■ What is required:
A single number is the answer: the count of lines below that contain "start".

Segment Open

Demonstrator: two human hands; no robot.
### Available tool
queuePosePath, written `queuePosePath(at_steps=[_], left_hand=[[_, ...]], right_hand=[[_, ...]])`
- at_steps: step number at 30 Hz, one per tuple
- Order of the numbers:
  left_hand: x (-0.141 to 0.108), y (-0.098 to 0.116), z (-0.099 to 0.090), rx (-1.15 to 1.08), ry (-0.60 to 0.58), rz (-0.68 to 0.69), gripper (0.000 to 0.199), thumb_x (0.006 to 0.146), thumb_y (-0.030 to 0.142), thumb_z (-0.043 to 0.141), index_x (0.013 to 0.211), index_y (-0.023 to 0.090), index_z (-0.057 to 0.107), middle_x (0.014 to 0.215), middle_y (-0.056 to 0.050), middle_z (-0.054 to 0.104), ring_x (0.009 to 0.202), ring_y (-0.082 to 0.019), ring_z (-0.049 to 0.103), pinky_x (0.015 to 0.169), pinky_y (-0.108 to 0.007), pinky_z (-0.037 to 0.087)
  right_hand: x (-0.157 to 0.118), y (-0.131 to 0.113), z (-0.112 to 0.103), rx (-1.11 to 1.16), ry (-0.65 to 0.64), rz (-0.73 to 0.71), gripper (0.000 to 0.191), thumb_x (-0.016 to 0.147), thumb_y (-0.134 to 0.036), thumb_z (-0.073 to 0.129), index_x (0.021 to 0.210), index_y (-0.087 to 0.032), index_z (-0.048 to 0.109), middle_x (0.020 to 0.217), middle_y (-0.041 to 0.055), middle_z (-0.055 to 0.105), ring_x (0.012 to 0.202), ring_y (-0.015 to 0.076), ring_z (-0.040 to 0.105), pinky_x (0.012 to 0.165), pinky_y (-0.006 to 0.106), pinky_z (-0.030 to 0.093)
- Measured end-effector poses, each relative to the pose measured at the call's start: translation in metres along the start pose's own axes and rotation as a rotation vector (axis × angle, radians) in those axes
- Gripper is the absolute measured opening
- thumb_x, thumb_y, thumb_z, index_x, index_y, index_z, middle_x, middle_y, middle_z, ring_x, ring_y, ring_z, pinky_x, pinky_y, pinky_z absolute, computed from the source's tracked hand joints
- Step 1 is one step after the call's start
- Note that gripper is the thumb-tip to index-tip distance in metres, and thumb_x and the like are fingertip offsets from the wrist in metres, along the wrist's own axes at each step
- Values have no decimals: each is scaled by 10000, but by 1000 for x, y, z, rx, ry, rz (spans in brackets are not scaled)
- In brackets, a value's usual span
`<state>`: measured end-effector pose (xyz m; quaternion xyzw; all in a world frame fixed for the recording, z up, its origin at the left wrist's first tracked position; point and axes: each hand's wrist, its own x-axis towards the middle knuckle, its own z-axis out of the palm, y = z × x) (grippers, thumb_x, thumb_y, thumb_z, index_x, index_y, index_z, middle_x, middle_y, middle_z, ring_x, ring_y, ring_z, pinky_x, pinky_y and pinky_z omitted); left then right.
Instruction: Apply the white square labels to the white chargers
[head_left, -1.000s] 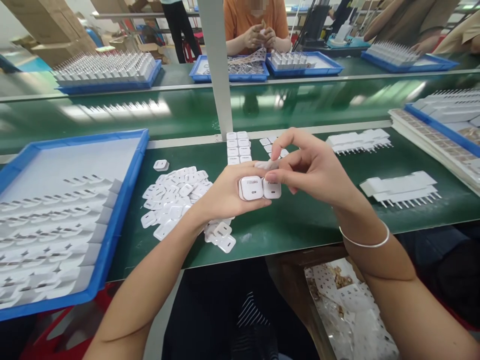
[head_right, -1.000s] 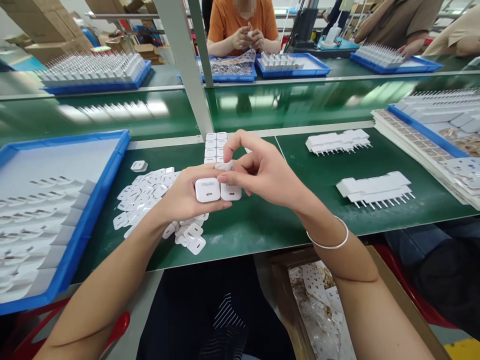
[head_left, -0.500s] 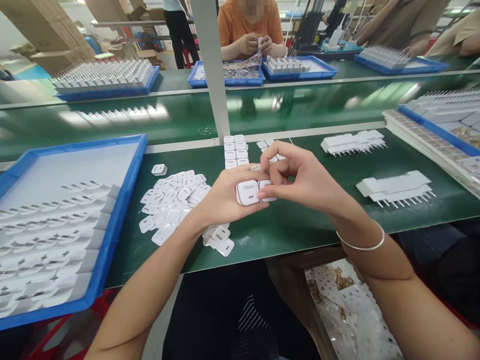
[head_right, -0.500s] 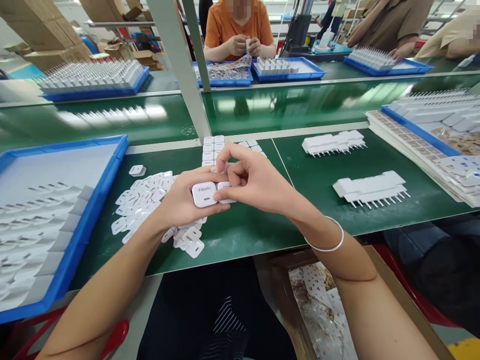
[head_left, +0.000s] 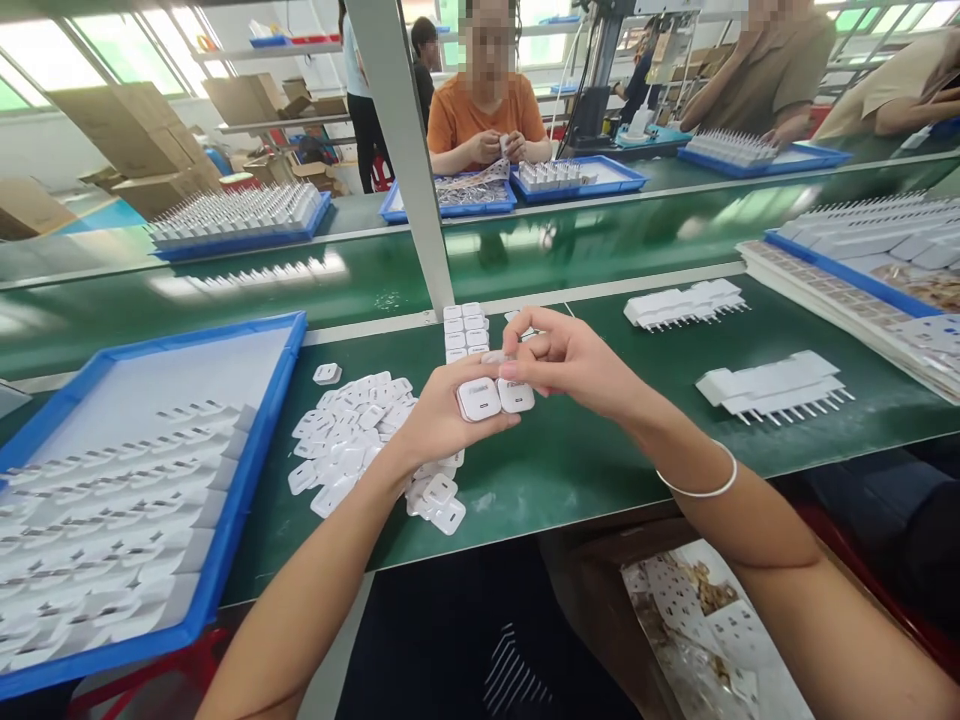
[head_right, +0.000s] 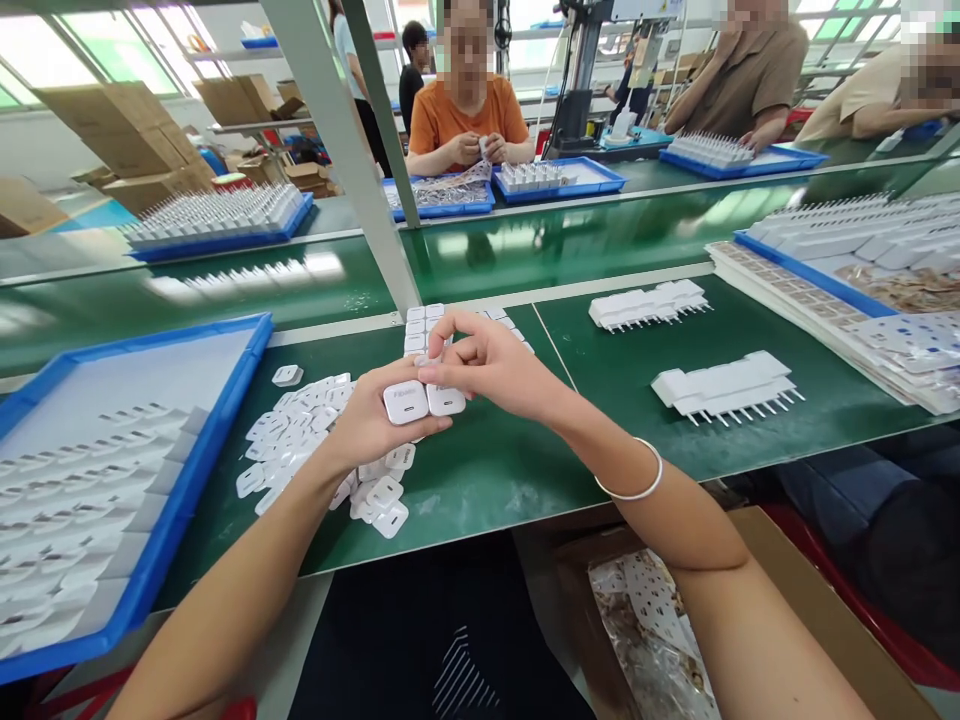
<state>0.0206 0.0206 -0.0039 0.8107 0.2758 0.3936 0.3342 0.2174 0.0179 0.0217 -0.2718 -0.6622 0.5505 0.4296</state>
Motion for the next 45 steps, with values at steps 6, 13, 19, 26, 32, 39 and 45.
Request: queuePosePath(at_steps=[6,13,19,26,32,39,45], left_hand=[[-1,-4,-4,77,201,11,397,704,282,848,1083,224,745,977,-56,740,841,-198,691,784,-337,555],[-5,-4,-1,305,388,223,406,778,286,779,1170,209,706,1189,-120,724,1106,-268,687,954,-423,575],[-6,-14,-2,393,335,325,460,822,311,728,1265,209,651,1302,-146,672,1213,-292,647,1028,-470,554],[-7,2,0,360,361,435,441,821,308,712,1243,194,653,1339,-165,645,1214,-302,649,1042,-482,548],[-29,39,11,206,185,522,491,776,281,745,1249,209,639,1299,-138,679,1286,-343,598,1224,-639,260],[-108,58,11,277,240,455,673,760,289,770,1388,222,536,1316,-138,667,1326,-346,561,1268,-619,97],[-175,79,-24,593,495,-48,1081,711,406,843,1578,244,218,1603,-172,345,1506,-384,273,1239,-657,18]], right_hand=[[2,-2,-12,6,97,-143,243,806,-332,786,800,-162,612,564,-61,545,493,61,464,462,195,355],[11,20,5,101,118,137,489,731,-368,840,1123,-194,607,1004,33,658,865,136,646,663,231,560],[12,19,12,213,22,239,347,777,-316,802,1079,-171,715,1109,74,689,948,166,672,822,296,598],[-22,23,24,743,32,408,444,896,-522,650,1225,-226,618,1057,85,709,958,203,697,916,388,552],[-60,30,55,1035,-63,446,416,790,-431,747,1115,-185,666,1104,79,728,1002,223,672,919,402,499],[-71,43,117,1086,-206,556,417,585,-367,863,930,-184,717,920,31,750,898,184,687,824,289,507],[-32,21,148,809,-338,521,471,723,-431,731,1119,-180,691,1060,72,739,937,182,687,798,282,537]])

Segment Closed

■ Response area:
2